Monday morning at Sanderlin was very pretty but quite windy.  I saw that there were some changes in the garden.  I noticed the melon patch was gone, and I dying to know how those melons tasted.  Also, I saw there were some new plants over by the fence as well.  The one looked like thyme, but I could not identify the other two.   Since we had no classes coming out, I would try to get some boarders up.  I cut up some bamboo for stakes, and several others roughly four foot long.  It was necessary to shorten some to make them fit, fit as well as they could.  I worked on the bed with the mustard greens, peas, beans, and tomatoes.  I used the existing wood to fasten some of the bamboo.  Once the boarders were in, I filled in spaces with mulch to help keep out weeds.
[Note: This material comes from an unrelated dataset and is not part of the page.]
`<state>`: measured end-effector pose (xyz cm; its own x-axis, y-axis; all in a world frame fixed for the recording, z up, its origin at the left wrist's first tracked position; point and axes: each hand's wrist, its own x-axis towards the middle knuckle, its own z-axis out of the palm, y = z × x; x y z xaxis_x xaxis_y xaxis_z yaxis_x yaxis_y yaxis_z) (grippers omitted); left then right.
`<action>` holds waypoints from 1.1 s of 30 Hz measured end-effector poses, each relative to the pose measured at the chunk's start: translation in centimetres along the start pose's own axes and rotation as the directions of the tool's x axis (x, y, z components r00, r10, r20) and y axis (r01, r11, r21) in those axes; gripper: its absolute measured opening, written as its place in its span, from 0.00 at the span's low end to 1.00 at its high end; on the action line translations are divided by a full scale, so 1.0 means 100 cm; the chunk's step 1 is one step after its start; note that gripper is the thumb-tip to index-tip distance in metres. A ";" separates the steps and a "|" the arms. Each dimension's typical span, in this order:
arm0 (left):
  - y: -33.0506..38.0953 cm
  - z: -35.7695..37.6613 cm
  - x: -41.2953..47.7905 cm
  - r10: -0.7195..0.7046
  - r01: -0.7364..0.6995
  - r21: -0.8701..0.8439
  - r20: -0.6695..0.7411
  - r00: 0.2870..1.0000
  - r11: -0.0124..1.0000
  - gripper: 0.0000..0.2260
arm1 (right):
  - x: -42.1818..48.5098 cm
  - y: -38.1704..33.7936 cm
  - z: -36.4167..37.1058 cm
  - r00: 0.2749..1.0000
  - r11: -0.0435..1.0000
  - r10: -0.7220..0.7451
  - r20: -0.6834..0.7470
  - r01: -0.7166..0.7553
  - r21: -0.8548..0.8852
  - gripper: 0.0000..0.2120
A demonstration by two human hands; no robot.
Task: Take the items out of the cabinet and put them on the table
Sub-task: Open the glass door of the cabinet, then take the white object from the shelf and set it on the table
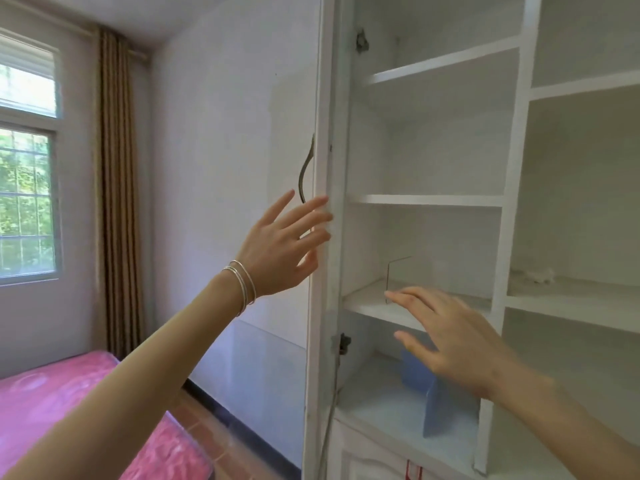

It was at this point; I looked up and saw Mrs. Johnson’s class coming out.  Opps!  The kids were very happy to out at the garden, so we decided to discuss to the class why I was putting up boarders.  I moved all the tools out of the way, and began to explain how the grass creeps into the beds.  I told them how the boarder works as a barrier to protect from the weeds, but also it works to protect little plants to grow stronger.  We then went into the garden to look around, and to harvest a cucumber.  Mrs. Johnson’s class asked about Ms. Olivia, and they were happy to hear she would be back when they came out again.  The class picked out a big fat cucumber, and we had them twist and pull it out.  The class asked if that hurt the cucumber.  Mrs. Johnson explained to the class that the cucumber would begin to die the minute it was pulled, and that’s why we must eat it soon.  We then wandered around the garden and stopped at the three sisters or this case the five sisters.  We talked more about companion gardening, and I explained that farmers will grow sun flowers right next to corn.  Sun flowers need similar conditions to grow, including soil temp so they should be planted at the same time.  Both corn and sun flowers grow tall, so they do not compete for sun.  Native Americans would plant sun flowers at the edge of three sisters, to act as a natural fence for the sisters.  I will explain this to Mrs. Johnson’s class when they come back next Monday, about these companions.  The class noticed a lot of bees in the garden today, so I gave details to them on bee keeping.  I described how keepers would drive north on interstate 95 during the growing season releasing their bees, so they would pollinate plants.  Then drive back south when the season wraps up to collect them.
Lastly, Mrs. Johnson’s class gave me a piece of Indian corn that they had been studying.  It was becoming a little moldy, so they gave it to me to plant in the garden.  I took off some of the kernels and planted them at the edge of the nucleus of the south garden.  Unfortunately, I left the cusp at the edge of that garden when I was leaving.  Again, opps!  I will show them were I planted the corn next week.   
I really wish this was my back yard! 

P.S. Weeded and watered!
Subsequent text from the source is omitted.